The goal is to estimate: $I_n = \int_{-\pi/2}^{\pi/2} (\cos{x})^n$

First, a substitution is made $x=\frac{\omega}{\sqrt{n}}$, which I don't completely understand why this was chosen. This choice was made after observing that the plots show the unimodal nature of the function, and that the bulk of the contribution to the integral will be moving towards 0.

Second, the integrand is rewritten as $exp(n\log{\cos{x}}) = exp(-\frac{\omega}{2} + O(n^{-1}\omega^{4}))$ I understand how we got here; the author just expanded about x=0, then made the substitution for x as above. My issue here is I don't quite understand what O means when it has two variables $n$ and $\omega$.

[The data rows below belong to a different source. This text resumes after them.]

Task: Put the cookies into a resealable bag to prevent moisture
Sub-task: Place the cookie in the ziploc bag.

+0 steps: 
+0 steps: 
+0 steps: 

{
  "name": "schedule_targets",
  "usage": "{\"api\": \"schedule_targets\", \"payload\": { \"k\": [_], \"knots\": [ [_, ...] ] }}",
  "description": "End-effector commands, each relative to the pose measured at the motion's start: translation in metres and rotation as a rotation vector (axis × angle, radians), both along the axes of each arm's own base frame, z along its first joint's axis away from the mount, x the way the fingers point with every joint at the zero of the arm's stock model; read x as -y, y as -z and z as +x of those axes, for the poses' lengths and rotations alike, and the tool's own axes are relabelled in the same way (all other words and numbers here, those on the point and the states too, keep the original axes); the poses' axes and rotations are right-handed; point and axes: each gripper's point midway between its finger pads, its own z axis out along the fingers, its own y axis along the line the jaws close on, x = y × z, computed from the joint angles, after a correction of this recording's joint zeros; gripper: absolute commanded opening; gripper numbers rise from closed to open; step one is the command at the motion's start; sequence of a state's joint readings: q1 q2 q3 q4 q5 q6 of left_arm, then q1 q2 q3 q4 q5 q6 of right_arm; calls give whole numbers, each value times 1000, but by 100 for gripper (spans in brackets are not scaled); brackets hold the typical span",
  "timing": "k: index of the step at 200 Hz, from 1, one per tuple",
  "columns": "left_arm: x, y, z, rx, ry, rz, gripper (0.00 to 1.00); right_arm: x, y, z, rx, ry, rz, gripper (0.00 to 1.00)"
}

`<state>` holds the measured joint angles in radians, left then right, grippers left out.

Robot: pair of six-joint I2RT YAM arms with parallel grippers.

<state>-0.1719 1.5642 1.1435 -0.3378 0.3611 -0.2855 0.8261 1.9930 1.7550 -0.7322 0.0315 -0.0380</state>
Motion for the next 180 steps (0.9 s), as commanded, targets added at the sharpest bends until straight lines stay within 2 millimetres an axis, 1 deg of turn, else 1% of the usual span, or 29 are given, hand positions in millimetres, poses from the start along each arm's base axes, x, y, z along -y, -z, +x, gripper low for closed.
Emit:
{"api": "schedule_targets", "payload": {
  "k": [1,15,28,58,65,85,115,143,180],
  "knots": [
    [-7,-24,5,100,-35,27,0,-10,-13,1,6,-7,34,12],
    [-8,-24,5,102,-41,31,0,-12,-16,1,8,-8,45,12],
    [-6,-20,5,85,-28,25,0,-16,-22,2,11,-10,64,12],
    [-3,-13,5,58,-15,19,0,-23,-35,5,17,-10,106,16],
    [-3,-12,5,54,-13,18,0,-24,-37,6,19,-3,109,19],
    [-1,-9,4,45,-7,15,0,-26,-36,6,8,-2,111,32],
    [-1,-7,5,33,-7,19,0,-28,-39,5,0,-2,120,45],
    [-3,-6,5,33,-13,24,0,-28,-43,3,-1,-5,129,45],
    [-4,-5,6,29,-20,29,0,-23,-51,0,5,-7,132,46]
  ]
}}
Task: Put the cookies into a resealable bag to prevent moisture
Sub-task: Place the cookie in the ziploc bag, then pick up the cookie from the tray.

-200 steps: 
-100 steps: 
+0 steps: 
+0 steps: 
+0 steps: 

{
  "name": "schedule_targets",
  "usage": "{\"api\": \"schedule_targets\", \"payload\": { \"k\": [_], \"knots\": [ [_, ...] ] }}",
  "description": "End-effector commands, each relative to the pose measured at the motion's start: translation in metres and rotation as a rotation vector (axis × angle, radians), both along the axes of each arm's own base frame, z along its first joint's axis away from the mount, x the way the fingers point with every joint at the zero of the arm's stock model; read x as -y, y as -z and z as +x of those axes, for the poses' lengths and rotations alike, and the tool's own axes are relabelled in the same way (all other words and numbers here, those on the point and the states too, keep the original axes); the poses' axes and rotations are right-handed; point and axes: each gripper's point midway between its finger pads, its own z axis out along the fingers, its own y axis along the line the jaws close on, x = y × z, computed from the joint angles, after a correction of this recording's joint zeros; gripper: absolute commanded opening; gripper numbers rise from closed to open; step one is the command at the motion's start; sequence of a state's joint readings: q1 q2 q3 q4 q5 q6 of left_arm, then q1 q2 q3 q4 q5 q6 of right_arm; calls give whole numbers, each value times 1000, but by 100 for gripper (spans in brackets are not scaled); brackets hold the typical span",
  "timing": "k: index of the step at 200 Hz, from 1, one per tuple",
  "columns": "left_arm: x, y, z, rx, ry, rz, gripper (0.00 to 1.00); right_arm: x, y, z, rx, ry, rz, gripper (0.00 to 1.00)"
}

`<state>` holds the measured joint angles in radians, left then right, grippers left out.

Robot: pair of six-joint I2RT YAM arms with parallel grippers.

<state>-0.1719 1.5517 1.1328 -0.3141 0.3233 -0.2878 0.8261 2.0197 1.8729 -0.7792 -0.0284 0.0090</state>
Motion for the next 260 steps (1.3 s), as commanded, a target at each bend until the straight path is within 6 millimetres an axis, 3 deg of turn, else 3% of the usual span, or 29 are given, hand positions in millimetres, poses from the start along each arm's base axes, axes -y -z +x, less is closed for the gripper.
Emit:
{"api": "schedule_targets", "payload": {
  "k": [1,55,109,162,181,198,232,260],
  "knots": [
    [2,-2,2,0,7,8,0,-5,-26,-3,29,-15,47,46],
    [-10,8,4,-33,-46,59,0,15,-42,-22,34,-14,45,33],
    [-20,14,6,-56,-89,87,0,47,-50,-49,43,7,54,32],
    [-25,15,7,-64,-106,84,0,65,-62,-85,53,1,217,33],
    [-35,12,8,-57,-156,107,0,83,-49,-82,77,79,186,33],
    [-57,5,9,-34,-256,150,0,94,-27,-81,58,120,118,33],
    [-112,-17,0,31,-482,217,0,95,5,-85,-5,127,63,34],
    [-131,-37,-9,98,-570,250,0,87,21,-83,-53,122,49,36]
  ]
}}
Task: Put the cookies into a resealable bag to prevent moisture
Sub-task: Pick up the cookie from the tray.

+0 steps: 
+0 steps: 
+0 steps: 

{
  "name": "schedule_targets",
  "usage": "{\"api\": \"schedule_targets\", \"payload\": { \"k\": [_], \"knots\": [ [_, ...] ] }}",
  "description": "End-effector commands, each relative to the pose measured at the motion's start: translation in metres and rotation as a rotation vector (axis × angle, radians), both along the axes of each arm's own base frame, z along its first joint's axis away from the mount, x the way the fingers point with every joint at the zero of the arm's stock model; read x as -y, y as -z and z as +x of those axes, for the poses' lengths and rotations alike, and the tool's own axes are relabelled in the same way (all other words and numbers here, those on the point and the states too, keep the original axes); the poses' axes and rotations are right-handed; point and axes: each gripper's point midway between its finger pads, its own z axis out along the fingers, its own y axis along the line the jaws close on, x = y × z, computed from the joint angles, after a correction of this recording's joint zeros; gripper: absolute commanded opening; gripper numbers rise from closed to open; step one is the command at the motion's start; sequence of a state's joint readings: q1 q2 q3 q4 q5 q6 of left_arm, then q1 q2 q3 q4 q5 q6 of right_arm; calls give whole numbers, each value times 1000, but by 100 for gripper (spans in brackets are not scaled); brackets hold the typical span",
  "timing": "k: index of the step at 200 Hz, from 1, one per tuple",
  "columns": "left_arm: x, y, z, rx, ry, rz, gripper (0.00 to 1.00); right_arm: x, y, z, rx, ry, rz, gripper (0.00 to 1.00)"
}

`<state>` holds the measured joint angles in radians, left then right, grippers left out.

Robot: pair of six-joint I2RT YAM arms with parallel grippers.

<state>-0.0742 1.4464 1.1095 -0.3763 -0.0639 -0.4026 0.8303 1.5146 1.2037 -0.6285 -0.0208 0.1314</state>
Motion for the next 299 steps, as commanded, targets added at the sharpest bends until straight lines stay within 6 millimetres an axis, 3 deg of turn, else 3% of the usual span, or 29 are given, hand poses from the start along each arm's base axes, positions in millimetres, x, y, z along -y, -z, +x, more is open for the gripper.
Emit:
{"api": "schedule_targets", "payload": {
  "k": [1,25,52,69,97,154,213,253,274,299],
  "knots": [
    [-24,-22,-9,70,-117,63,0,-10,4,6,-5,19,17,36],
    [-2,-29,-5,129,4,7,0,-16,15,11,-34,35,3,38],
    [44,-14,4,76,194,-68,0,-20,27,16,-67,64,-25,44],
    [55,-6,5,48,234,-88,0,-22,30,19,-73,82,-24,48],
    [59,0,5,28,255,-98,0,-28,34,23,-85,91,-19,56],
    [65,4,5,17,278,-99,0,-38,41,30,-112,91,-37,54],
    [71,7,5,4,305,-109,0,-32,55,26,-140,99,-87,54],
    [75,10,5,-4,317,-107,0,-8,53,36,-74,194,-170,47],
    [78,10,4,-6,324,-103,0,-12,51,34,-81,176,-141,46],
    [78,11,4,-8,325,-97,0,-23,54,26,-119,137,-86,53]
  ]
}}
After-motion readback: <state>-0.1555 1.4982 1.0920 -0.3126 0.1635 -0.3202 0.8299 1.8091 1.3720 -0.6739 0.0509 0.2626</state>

Finally, there is a place where we have $\frac{1}{\sqrt{n}}\int_{-n^{1/10}}^{n^{1/10}} e^{-\omega^2/2}(1+O(n^{-1}\omega^{4}))dw = \frac{1}{\sqrt{n}}\int_{-n^{1/10}}^{n^{1/10}} e^{-\omega^2/2}dw+O(n^{-\frac{3}{5}}) $ The only way I see how to get the $O(n^{-\frac{3}{5}})$ is by directly plugging in $w=n^{\frac{1}{10}}$, and using the leading $\frac{1}{\sqrt{n}}$ -- but how this is made rigorous, I'm stuck.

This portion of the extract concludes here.